WORK REQUIRED >> For the records below, give the number of lines containing the word "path" and no other text.

***** PROVIDED MATERIAL *****

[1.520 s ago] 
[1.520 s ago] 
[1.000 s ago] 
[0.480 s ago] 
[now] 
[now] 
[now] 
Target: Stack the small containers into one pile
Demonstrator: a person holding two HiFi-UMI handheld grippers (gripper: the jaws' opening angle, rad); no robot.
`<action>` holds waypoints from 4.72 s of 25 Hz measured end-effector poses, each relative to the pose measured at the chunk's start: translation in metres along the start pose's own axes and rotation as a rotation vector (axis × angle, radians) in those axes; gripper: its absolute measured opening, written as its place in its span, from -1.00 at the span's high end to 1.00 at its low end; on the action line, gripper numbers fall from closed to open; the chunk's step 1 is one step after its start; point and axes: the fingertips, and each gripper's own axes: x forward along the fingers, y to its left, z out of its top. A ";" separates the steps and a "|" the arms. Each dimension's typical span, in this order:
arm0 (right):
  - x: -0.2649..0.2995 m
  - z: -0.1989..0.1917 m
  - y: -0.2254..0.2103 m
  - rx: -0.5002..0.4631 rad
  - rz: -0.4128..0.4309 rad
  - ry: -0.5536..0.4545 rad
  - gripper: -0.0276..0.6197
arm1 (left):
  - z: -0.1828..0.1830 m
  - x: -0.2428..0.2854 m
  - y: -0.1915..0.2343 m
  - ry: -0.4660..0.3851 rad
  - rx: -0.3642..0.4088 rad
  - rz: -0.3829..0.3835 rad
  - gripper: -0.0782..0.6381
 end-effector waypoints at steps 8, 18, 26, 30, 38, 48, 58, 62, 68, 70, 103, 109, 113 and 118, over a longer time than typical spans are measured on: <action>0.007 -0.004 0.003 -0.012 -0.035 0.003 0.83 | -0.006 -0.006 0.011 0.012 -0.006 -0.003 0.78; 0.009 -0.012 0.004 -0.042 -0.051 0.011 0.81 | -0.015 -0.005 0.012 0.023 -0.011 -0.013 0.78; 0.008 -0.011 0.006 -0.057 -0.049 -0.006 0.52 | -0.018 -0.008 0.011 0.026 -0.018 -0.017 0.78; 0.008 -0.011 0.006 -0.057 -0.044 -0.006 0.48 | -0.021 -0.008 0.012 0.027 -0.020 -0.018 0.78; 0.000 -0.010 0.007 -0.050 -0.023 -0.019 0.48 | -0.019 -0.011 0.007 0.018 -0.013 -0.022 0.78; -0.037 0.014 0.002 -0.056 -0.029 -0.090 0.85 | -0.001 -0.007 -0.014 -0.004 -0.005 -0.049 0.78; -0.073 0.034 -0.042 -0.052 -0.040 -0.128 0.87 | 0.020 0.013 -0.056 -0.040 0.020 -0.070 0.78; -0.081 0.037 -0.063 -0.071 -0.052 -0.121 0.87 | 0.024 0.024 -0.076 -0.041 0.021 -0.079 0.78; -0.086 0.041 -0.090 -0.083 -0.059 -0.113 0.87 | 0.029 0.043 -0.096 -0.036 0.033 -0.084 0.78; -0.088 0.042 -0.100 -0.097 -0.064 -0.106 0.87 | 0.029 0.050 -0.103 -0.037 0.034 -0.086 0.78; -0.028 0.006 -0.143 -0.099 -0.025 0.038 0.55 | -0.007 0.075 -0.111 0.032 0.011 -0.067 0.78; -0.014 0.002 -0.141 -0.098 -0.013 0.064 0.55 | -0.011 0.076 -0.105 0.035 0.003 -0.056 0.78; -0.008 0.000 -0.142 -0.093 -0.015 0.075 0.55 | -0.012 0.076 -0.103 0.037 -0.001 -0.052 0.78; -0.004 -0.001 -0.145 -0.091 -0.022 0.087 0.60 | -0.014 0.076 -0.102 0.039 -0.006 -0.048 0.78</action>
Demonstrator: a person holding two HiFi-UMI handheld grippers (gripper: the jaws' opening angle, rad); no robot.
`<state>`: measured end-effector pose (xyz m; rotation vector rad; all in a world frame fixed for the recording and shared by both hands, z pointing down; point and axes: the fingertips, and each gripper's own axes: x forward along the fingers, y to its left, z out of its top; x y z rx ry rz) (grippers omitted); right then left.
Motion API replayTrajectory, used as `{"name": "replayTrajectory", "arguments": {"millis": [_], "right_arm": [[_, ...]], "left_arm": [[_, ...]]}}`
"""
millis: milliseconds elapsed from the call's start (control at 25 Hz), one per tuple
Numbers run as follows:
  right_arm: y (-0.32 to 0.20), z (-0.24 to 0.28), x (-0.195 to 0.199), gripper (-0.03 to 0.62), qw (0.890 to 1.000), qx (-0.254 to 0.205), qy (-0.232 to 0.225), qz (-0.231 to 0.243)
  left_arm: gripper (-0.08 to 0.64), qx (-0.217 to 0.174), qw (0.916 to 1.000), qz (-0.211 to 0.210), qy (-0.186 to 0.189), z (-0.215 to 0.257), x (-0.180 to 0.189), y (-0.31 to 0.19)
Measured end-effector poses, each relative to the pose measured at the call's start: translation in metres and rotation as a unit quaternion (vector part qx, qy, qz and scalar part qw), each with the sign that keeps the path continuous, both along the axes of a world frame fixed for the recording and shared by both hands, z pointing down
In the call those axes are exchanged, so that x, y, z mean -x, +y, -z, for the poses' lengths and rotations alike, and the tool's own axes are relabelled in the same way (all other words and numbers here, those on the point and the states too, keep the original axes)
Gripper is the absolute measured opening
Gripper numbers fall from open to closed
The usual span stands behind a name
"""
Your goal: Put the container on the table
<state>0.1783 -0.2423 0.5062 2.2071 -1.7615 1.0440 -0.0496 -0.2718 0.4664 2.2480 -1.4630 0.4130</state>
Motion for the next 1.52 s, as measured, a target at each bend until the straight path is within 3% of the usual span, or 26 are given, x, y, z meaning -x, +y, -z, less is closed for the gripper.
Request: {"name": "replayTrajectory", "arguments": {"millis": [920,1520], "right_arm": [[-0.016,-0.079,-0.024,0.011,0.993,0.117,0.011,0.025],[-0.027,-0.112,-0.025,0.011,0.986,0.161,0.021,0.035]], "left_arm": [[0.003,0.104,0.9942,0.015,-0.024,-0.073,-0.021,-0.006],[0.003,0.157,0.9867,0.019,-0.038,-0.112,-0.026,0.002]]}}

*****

WRITTEN ANSWER >> 2